His message to the African Religious is to be motivated and see that it is good for their faith and for the faith of the community at large that further studies be done. “Most of us are capable but I feel we are very comfortable in our various religious communities or in our own dioceses. Therefore, I would like to encourage our young religious and priests to take education seriously because when we are educated we are better placed to assist the church in a professional manner and understand the needs of the people. This will also help us avoid things which can lead us astray because as a young priest, from experience, I have realised that we have a lot of energy to do anything but sometimes we find ourselves loitering and doing things that are not good for the church.” The church should encourage the young religious and the young priests, young brothers and sisters to further their studies in order to enable them to participate in the intellectual life of society. Moreover, it will be good for the church because then these can be sent anywhere there is a need. Each and every one of us has to apply and share his knowledge and thereby assist the people of God. Our main intention is to make sure that our people are healed. As I said, I have specialized in trauma. Trauma affects people physically, psychologically, intellectually, emotionally and spiritually. During this period of the Covid-19 pandemic many people are traumatised and they need us as pastors and religious so that we may journey with them.
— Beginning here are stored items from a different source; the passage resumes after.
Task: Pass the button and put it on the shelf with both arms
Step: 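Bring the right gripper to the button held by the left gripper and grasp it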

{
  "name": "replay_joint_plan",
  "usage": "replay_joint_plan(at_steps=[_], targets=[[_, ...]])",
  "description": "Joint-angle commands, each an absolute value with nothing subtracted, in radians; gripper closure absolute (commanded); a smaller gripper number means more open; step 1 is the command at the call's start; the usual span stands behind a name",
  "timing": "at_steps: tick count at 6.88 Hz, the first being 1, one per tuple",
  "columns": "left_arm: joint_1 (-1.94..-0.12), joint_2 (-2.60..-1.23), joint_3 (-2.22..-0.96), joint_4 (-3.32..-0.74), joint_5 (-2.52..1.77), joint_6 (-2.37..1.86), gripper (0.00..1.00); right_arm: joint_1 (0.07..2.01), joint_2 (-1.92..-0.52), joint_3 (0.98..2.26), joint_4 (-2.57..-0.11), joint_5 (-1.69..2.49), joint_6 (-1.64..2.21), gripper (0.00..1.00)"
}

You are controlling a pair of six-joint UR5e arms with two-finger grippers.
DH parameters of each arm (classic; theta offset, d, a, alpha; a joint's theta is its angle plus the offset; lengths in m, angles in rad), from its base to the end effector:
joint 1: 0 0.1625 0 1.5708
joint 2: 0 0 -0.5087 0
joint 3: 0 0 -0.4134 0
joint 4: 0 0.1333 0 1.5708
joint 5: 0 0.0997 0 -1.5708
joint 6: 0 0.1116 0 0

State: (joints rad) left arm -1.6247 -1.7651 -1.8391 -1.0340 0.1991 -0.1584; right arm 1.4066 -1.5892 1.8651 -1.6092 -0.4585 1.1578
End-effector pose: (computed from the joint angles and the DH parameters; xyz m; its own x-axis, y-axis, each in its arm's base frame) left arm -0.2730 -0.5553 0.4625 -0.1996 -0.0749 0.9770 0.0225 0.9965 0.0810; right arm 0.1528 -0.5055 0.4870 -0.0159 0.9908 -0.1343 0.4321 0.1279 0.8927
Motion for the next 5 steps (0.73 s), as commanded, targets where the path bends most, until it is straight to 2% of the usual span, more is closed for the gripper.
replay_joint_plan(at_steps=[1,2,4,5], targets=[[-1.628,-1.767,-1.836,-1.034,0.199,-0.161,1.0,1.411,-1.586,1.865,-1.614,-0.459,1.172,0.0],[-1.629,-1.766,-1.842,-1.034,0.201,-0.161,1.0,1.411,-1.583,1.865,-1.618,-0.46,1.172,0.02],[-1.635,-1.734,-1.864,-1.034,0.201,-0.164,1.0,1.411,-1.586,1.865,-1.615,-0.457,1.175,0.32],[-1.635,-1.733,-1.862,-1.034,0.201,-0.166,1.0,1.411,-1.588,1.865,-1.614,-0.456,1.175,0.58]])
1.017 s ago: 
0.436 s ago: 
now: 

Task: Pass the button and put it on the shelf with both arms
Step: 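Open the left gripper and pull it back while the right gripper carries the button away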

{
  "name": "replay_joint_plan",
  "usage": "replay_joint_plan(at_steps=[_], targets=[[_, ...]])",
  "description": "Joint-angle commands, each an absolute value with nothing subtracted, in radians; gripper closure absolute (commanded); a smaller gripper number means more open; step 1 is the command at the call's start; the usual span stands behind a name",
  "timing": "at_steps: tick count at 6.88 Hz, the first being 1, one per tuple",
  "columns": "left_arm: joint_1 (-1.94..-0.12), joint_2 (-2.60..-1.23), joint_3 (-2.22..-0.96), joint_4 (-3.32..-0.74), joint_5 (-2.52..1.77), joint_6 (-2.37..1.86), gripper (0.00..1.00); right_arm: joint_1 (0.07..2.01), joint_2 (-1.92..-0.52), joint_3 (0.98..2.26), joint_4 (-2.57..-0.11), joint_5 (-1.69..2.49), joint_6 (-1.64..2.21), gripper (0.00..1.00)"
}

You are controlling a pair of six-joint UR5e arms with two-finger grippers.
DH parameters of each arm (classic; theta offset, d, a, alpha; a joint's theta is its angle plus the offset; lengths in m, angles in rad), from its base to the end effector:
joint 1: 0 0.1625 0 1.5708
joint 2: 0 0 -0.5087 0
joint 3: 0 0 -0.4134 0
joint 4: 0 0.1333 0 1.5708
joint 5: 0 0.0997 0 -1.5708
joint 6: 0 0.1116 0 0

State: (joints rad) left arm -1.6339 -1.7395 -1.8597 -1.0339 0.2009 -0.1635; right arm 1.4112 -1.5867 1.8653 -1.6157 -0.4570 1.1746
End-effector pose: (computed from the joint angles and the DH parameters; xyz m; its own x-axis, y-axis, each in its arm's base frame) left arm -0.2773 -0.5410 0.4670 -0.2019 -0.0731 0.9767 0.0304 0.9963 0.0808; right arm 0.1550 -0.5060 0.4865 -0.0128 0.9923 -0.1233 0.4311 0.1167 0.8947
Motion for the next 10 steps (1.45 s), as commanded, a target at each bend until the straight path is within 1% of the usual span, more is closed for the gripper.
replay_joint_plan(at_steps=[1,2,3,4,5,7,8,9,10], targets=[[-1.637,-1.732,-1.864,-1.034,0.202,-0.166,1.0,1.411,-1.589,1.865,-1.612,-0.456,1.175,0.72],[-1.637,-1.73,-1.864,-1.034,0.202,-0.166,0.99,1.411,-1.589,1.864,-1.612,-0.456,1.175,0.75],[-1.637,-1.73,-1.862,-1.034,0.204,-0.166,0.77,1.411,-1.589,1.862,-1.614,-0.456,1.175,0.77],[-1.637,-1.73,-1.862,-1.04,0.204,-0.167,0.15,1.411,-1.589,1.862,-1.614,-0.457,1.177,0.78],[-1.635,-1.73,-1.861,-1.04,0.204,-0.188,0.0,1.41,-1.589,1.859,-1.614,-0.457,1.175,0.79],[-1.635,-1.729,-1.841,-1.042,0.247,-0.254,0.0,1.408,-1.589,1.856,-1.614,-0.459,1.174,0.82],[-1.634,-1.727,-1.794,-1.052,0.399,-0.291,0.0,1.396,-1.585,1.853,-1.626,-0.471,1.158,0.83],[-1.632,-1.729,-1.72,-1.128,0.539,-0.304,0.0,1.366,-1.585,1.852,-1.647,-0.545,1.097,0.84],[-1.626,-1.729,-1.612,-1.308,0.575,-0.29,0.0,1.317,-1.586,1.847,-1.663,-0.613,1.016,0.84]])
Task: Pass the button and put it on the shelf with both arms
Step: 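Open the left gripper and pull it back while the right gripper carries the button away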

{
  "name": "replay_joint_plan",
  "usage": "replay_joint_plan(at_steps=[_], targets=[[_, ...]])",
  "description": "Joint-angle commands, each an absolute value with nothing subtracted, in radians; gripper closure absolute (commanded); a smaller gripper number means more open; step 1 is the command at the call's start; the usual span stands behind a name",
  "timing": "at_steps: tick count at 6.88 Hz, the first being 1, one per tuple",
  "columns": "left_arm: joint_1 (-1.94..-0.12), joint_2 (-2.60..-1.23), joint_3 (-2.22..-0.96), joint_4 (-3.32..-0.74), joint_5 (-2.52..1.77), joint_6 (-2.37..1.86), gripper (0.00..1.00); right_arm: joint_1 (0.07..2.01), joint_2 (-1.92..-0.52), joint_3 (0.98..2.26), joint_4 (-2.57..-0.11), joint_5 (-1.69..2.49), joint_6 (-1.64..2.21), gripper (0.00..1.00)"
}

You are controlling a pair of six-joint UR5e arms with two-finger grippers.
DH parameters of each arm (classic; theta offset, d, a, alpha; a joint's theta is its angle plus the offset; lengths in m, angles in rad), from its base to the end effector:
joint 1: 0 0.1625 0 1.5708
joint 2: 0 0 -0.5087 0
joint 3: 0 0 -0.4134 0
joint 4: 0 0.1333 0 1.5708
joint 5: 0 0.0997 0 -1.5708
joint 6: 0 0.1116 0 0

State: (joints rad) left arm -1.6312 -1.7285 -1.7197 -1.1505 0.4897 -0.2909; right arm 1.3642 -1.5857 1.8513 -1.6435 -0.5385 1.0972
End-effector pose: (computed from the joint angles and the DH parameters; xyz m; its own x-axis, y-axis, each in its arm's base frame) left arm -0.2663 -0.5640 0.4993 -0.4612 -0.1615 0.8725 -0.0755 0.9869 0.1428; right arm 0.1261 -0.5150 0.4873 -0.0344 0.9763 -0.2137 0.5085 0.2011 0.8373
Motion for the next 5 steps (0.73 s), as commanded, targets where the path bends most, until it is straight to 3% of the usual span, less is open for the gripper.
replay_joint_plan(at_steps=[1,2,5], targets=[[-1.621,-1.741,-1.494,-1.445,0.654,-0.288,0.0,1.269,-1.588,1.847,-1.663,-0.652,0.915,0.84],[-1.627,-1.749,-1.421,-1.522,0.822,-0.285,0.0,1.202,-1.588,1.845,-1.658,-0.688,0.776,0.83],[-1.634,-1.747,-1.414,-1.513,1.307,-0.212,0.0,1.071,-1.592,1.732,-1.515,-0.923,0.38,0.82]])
Currently Fr. Dr. Benedict Makhata C.S.S works as a Lecturer at the International University of Lesotho and has also started a small consultancy under the Stigmatine’s social welfare project where he conducts counselling to people with various needs. With this initiative he seeks to inspire young people especially those in formation and aspirants to the priesthood. They have to realize that a priest is not only the one who is in the parish and doing pastoral work, but the priest can be a lecturer, a professional counselor and embrace a different vocation journey within the vocation to the priesthood.